# A/B Test performed on "Grocery Website Data"

The dataset this exercise is performed with is "Grocery website data for AB test" uploaded by Tetiana Klimonova on kaggle.com.  
[kaggle.com: Grocery website data for AB test](https://www.kaggle.com/datasets/tklimonova/grocery-website-data-for-ab-test)  

The goal is to perform an A/B Test to expand my professional portfolio. Also the title of the data on kaggle.com suggests that that's what it is intended for.  

A/B testing is a user experience research methodology. A/B tests consist of a randomized experiment that usually involves two variants, although the concept can be also extended to multiple variants of the same variable. It includes application of statistical hypothesis testing or "two-sample hypothesis testing" as used in the field of statistics. A/B testing is a way to compare multiple versions of a single variable, for example by testing a subject's response to variant A against variant B, and determining which of the variants is more effective.  

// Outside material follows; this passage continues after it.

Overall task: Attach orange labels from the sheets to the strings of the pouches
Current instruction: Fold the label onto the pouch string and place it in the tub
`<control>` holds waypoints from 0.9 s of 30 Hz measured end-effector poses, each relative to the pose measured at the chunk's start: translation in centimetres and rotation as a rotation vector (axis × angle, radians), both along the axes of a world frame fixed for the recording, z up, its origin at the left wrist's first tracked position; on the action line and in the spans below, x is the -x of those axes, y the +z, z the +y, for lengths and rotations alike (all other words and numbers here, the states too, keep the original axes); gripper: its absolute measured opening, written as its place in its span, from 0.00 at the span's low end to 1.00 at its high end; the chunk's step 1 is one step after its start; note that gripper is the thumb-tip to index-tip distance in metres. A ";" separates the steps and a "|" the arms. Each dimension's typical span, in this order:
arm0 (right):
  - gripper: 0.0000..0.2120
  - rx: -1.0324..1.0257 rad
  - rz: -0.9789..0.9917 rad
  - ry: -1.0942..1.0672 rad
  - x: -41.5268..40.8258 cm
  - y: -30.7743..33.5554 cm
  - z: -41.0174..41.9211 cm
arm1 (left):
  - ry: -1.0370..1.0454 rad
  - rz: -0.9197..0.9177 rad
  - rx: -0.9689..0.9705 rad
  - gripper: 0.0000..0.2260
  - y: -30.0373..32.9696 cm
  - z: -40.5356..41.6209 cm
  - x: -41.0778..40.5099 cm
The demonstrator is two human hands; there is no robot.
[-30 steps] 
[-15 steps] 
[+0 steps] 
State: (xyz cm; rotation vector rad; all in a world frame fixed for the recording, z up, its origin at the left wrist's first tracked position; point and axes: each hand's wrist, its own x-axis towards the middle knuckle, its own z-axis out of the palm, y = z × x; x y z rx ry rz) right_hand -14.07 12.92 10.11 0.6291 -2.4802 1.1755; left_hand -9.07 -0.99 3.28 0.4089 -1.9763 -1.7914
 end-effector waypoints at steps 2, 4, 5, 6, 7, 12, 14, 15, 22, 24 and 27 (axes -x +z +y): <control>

One way of testing, whether or not there is a different underlying distribution responsible for the change in positives, based on relation to a categorial variable, is the $\chi^2$-Test.  
[R.L.Ott, M.Longnecker, An introduction to Statistical Methods & Data Analysis, 7thEdition, 2016, p508ff](https://www.filepicker.io/api/file/GdeoWEcATWi1pXV1DlPe#page=514)

In [1]:
# import section ------------------------------------------------------------------------------------------------------------- #
import numpy as np
import pandas as pd
from scipy.stats import chi2_contingency


In [2]:
# loading and exploring of the data ------------------------------------------------------------------------------------------ #
# loading the csv-file and saving it to a Pandas DataFrame for ease of use --------------------------------------------------- #
all_data_df = pd.read_csv("grocerywebsiteabtestdata.csv")
all_data_df = all_data_df.set_axis(["record_id", "ip_address", "logged_id", "server_id", "loyalty_program"], axis=1)

all_data_df.head(10)

Unnamed: 0,record_id,ip_address,logged_id,server_id,loyalty_program
0,1,39.13.114.2,1,2,0
1,2,13.3.25.8,1,1,0
2,3,247.8.211.8,1,1,0
3,4,124.8.220.3,0,3,0
4,5,60.10.192.7,0,2,0
5,6,23.5.199.2,1,3,0
6,7,195.12.126.2,1,1,0
7,8,97.6.126.6,0,3,1
8,9,93.10.165.4,1,1,0
9,10,180.3.76.4,1,1,0


From the structure of the dataset and the explanation on kaggle, the following can be derived, regarding the columns.

**RecordID:**  
 - unique identifier of the row of data (can be dropped, identical function as index)
 
**IP Address:**
 - numerical label of the Internet Protocol, assigned to the user visiting the website
 
**LoggedInFlag:**
 - wether or not the user logged into an account
 
**ServerID:**
 - which server the user was routed through (probably splitting the users into test groups)
 
**Loyalty Program:**
 - wether or not the user clicked on the loyalty program page (probably subject of the test)

**What to test?:**  
As there are no instructions provided with the dataset on how to perform the A/B-Test, one could arrive at two different variables to test in regards to the loyalty program, one being the “LoggedInFlag”, the other being the “ServerID”. Both would make sense, as there could be two different ways to sign up for the loyalty program, an analog version in the store and an online version, that requires to be logged in.
I chose to go for the traditional version of an A/B-Test and assumed that there is a different website version on each server and the goal of the test was to find out if one of the designs was more likely to get people to sign up to the loyalty program.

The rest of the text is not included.